### Stored data
########

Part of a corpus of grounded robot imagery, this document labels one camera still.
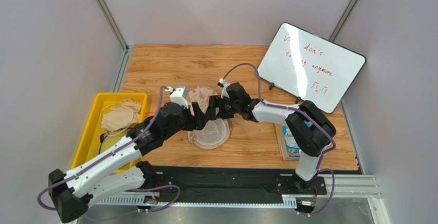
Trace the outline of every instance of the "black mounting plate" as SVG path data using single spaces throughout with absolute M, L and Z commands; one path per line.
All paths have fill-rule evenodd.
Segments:
M 159 174 L 158 181 L 160 181 L 160 185 L 175 184 L 175 175 L 174 174 Z M 162 192 L 176 192 L 176 189 L 165 188 L 165 189 L 162 189 L 161 191 Z
M 305 188 L 303 192 L 299 192 L 294 186 L 294 179 L 292 176 L 276 176 L 275 177 L 275 188 L 278 194 L 296 194 L 296 195 L 314 195 L 316 187 L 318 195 L 326 195 L 327 188 L 325 186 L 325 181 L 323 177 L 316 177 L 312 184 Z

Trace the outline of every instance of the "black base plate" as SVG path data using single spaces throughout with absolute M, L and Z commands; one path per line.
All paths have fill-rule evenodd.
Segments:
M 325 181 L 323 177 L 316 177 L 312 184 L 304 189 L 304 192 L 299 192 L 294 186 L 294 179 L 292 176 L 276 176 L 276 191 L 278 194 L 298 194 L 298 195 L 314 195 L 316 187 L 318 195 L 326 195 L 327 188 L 325 187 Z

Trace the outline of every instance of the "whiteboard frame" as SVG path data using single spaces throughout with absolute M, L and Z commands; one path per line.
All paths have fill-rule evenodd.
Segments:
M 359 75 L 359 73 L 362 71 L 363 66 L 367 63 L 367 57 L 365 57 L 365 55 L 363 55 L 363 54 L 359 54 L 359 53 L 357 53 L 357 52 L 354 52 L 354 51 L 352 51 L 352 50 L 350 50 L 350 49 L 348 49 L 348 48 L 345 48 L 345 47 L 343 47 L 343 46 L 341 46 L 341 45 L 339 45 L 339 44 L 337 44 L 337 43 L 331 42 L 331 41 L 329 41 L 329 40 L 327 40 L 327 39 L 325 39 L 325 38 L 322 38 L 322 37 L 320 37 L 320 36 L 318 36 L 318 35 L 315 35 L 315 34 L 309 32 L 309 31 L 307 31 L 307 30 L 304 30 L 304 29 L 302 29 L 302 28 L 300 28 L 300 27 L 298 27 L 298 26 L 295 26 L 295 25 L 293 25 L 293 24 L 291 24 L 291 23 L 288 23 L 288 22 L 283 22 L 283 23 L 281 23 L 281 25 L 278 27 L 277 31 L 275 32 L 274 36 L 272 37 L 272 40 L 271 40 L 271 43 L 269 44 L 269 46 L 271 46 L 271 44 L 273 43 L 273 41 L 274 41 L 274 39 L 275 39 L 275 37 L 276 37 L 278 31 L 280 30 L 280 28 L 281 28 L 281 26 L 282 26 L 283 24 L 288 24 L 288 25 L 294 26 L 294 27 L 296 27 L 296 28 L 298 28 L 298 29 L 300 29 L 300 30 L 302 30 L 302 31 L 304 31 L 304 32 L 307 32 L 307 33 L 309 33 L 309 34 L 311 34 L 311 35 L 314 35 L 314 36 L 316 36 L 316 37 L 318 37 L 318 38 L 321 38 L 321 39 L 323 39 L 323 40 L 326 41 L 326 42 L 332 43 L 332 44 L 334 44 L 334 45 L 336 45 L 336 46 L 339 46 L 339 47 L 341 47 L 341 48 L 343 48 L 343 49 L 346 49 L 346 50 L 348 50 L 348 51 L 350 51 L 350 52 L 352 52 L 352 53 L 358 54 L 358 55 L 360 55 L 360 56 L 363 57 L 363 59 L 364 59 L 364 63 L 363 63 L 363 65 L 360 67 L 360 69 L 359 69 L 359 71 L 357 72 L 356 76 L 354 76 L 353 80 L 351 81 L 351 83 L 350 83 L 350 85 L 347 87 L 347 89 L 345 90 L 344 94 L 342 94 L 342 97 L 341 97 L 341 99 L 339 100 L 338 104 L 336 104 L 335 108 L 334 108 L 331 112 L 326 112 L 326 111 L 321 110 L 321 111 L 323 111 L 323 112 L 326 113 L 326 114 L 332 114 L 332 113 L 336 110 L 336 108 L 339 106 L 339 103 L 341 103 L 342 99 L 345 97 L 345 94 L 346 94 L 347 91 L 350 89 L 351 85 L 352 85 L 353 82 L 356 80 L 356 78 L 357 78 L 357 76 Z M 265 56 L 266 56 L 266 53 L 268 52 L 268 50 L 269 50 L 269 47 L 268 47 L 268 49 L 266 50 L 265 54 L 263 55 L 262 60 L 260 60 L 260 63 L 259 63 L 259 65 L 257 66 L 257 70 L 259 69 L 260 65 L 262 64 L 263 60 L 265 59 Z M 272 83 L 272 82 L 269 81 L 268 79 L 262 78 L 261 76 L 260 76 L 260 78 L 263 79 L 263 80 L 265 80 L 265 81 L 268 82 L 269 84 Z M 300 98 L 300 100 L 305 101 L 305 99 L 301 99 L 301 97 L 297 97 L 297 96 L 295 96 L 295 95 L 292 94 L 291 92 L 289 92 L 289 91 L 283 89 L 282 87 L 278 86 L 278 85 L 275 84 L 275 83 L 274 83 L 274 86 L 277 87 L 277 88 L 279 88 L 279 89 L 281 89 L 281 90 L 283 90 L 283 91 L 285 91 L 285 92 L 287 92 L 287 93 L 289 93 L 289 94 L 291 94 L 292 96 L 294 96 L 294 97 L 296 97 L 296 98 Z

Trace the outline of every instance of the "whiteboard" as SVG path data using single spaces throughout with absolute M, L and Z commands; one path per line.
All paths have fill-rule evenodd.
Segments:
M 366 58 L 283 23 L 266 51 L 260 77 L 326 113 L 332 113 Z

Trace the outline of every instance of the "gray floor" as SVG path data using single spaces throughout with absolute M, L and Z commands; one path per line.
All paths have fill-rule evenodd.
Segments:
M 318 205 L 324 204 L 321 199 Z M 109 218 L 135 210 L 135 207 L 94 206 L 86 214 L 93 218 Z M 78 224 L 98 223 L 81 218 Z M 179 224 L 255 224 L 255 223 L 374 223 L 368 201 L 360 199 L 333 199 L 331 205 L 318 216 L 297 216 L 293 210 L 246 208 L 186 208 L 173 207 L 150 214 L 133 214 L 102 223 L 179 223 Z

########

Write out each line above with the word "instance".

### Solution to this exercise
Trace the outline of every instance of the "black mounting plate" as SVG path data using single spaces throughout with absolute M, L and Z commands; one path per line.
Trace the outline of every instance of the "black base plate" as SVG path data using single spaces throughout with absolute M, L and Z commands; one path per line.
Trace the outline of every instance of the "whiteboard frame" as SVG path data using single spaces throughout with absolute M, L and Z commands; one path per line.
Trace the outline of every instance of the "whiteboard" as SVG path data using single spaces throughout with absolute M, L and Z commands; one path per line.
Trace the outline of every instance of the "gray floor" as SVG path data using single spaces throughout with absolute M, L and Z commands; one path per line.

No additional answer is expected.